= GOAL OF THE EXERCISE =
Leave the images aside and repeat the whole listing exactly.

= AVAILABLE DATA =

--- START ---

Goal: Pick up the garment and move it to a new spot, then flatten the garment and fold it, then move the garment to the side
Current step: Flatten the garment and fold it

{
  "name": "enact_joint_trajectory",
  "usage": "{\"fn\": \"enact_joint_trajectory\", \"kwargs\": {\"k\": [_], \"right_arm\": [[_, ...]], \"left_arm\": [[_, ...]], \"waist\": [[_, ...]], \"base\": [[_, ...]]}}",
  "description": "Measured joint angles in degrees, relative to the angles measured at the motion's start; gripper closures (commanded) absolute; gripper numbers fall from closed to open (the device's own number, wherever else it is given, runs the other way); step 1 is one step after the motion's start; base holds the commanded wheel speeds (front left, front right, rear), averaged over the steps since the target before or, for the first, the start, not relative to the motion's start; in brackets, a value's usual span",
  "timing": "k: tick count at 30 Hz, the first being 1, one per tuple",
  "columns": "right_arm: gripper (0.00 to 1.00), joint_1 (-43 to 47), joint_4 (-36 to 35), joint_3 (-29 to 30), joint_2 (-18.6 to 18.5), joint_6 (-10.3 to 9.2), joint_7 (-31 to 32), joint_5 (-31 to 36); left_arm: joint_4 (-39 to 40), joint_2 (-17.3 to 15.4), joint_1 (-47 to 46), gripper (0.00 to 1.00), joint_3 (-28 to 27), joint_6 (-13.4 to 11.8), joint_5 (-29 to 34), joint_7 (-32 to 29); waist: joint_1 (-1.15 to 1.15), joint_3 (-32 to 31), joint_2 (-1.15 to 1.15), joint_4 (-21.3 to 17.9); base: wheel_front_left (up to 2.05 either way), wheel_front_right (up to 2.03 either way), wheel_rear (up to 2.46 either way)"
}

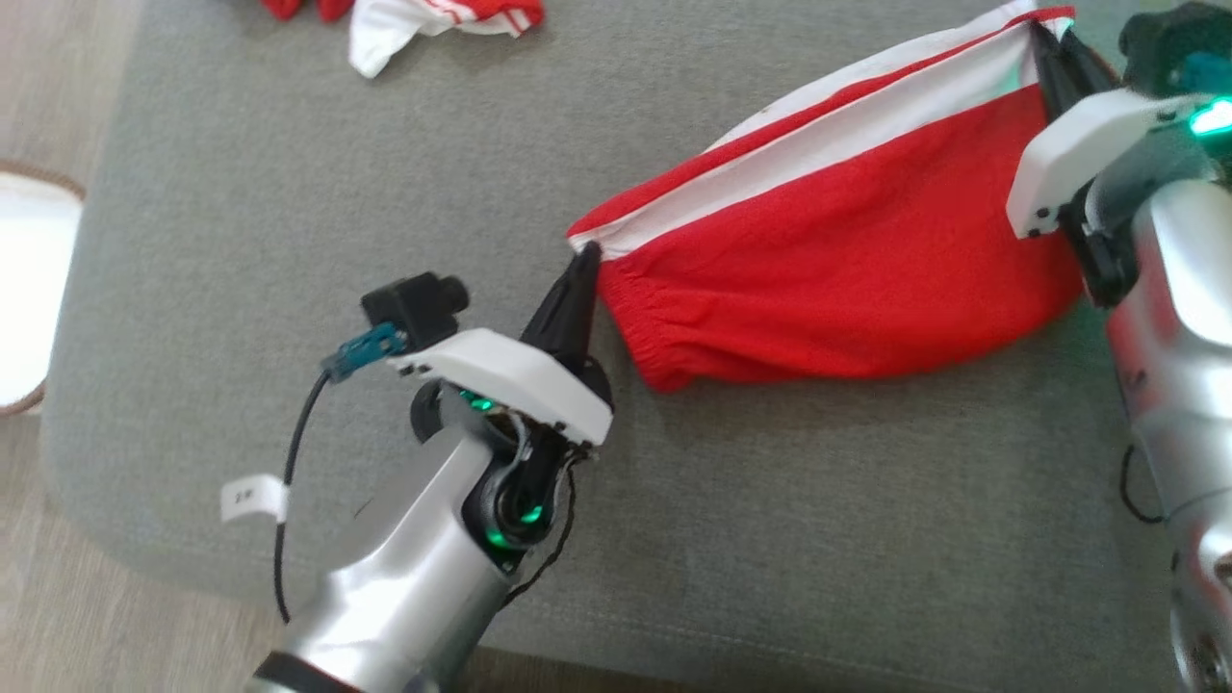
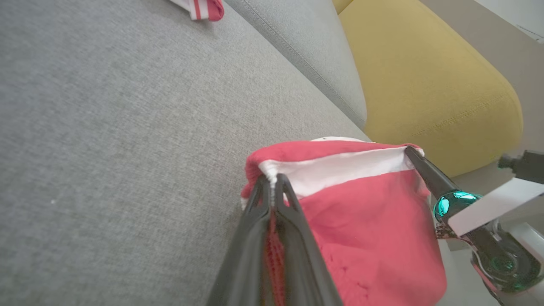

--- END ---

= WRITTEN RESPONSE =
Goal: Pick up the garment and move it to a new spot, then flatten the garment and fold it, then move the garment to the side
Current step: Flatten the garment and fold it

{
  "name": "enact_joint_trajectory",
  "usage": "{\"fn\": \"enact_joint_trajectory\", \"kwargs\": {\"k\": [_], \"right_arm\": [[_, ...]], \"left_arm\": [[_, ...]], \"waist\": [[_, ...]], \"base\": [[_, ...]]}}",
  "description": "Measured joint angles in degrees, relative to the angles measured at the motion's start; gripper closures (commanded) absolute; gripper numbers fall from closed to open (the device's own number, wherever else it is given, runs the other way); step 1 is one step after the motion's start; base holds the commanded wheel speeds (front left, front right, rear), averaged over the steps since the target before or, for the first, the start, not relative to the motion's start; in brackets, a value's usual span",
  "timing": "k: tick count at 30 Hz, the first being 1, one per tuple",
  "columns": "right_arm: gripper (0.00 to 1.00), joint_1 (-43 to 47), joint_4 (-36 to 35), joint_3 (-29 to 30), joint_2 (-18.6 to 18.5), joint_6 (-10.3 to 9.2), joint_7 (-31 to 32), joint_5 (-31 to 36); left_arm: joint_4 (-39 to 40), joint_2 (-17.3 to 15.4), joint_1 (-47 to 46), gripper (0.00 to 1.00), joint_3 (-28 to 27), joint_6 (-13.4 to 11.8), joint_5 (-29 to 34), joint_7 (-32 to 29); waist: joint_1 (-1.15 to 1.15), joint_3 (-32 to 31), joint_2 (-1.15 to 1.15), joint_4 (-21.3 to 17.9); base: wheel_front_left (up to 2.05 either way), wheel_front_right (up to 2.03 either way), wheel_rear (up to 2.46 either way)"
}

The exercise requires no further work.